I seem to get about a week or so with the 4Tb one, and then it decides to play hide and seek (lspci shows nothing, reboot to firmware, and it shows only the 1Tb 990 Pro, which contains the OS). This got so annoying that I removed it and bought a Crucial T700 to replace it with. I put the Samsung 990 Pro 4Tb in another PC in my basement (13th gen i5 booting from a Sabrent 500Gb NVME) with FreeBSD 14 on it with a script that randomly writes and deletes files (not aggressively) using both a measured size dd with count and also with /dev/uramdom with random sizes trying to reproduce the issue and also, running bhyve to simulate what I was doing on my Ampere host. It’s been stable as a rock for a few weeks without issue.
This morning, I woke up to a nonfunctioning host with my Ampere ASRock board. When I rebooted (not powering off) using OpenBMC, it attempted to PXE boot off my NAS, which hosts a TFTP server and exported directories for the shim, pxe boot menu and kickstart through httpd. So I rebooted it to the firmware/BIOS, and my 1Tb Samsung 990 Pro is not showing up, just the Crucial T700 that mounts as /var/lib/libvirt/images. The 1Tb 990 Pro /boot, /boot/efi, /, /home, /var, /tmp, the myriad of Red Hat virtual mounts, and the standard /proc /sys user space virtual file systems through glibc.
I then decided that I’d power it off and on again, entered the firmware/BIOS, and just like the 4Tb 990 Pro, it decided to show up to the party again. I checked the firmware version on both 990 Pros, and they are at the latest, according to what Samsung has on their site. So, at this point, it’s either bad luck on my part that I got potentially problematic 990 Pros, or possibly that there is some unknown compatibility issue. I figured I’d check here first to see if anyone else has experienced a similar issue with Samsung 990 Pros with their Ampere builds.

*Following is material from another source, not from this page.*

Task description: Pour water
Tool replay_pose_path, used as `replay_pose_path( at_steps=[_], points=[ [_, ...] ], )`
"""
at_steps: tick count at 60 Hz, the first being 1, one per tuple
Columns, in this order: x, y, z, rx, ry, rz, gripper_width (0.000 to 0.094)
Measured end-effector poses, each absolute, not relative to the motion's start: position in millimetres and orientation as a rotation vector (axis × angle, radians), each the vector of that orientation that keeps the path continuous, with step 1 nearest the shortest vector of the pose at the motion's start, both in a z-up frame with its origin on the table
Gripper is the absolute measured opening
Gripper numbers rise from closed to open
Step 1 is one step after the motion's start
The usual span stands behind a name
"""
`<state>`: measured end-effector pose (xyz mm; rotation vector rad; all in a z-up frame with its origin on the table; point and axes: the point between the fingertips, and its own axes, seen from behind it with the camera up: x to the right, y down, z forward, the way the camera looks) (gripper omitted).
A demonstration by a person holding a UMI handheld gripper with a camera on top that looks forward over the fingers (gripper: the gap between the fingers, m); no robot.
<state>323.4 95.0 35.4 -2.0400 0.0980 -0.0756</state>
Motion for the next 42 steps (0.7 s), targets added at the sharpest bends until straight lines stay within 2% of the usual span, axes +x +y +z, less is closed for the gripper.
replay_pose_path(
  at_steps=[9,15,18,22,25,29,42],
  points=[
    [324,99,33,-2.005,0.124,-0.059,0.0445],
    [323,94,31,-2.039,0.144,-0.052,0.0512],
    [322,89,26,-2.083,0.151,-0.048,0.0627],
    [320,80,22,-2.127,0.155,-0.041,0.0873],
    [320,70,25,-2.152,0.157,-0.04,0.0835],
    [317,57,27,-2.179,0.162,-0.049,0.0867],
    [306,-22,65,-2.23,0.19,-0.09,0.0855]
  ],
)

Oddly enough, I configured a watchdog service, and it didn’t seem to work with the proverbial carpet being pulled from under the OS. I would have expected that if the storage device disappeared from the running OS that watchdog would have rebooted the host, and I would have woken up to a console showing my PXE boot menu (has no time out on purpose).
On a side note, I haven’t had the Crucial T700 in long enough to see if that has any issues. Samsung has been my primary NVME and SATA SSD goto for years, Crucial is secondary as I’ve never had any issues with either of these manufacturers in the past decade and a half. I’ll buy others like Sabrent or Kingston if I need something quick and cheaper in price when flipping older office PCs or something for the wife and kids PCs.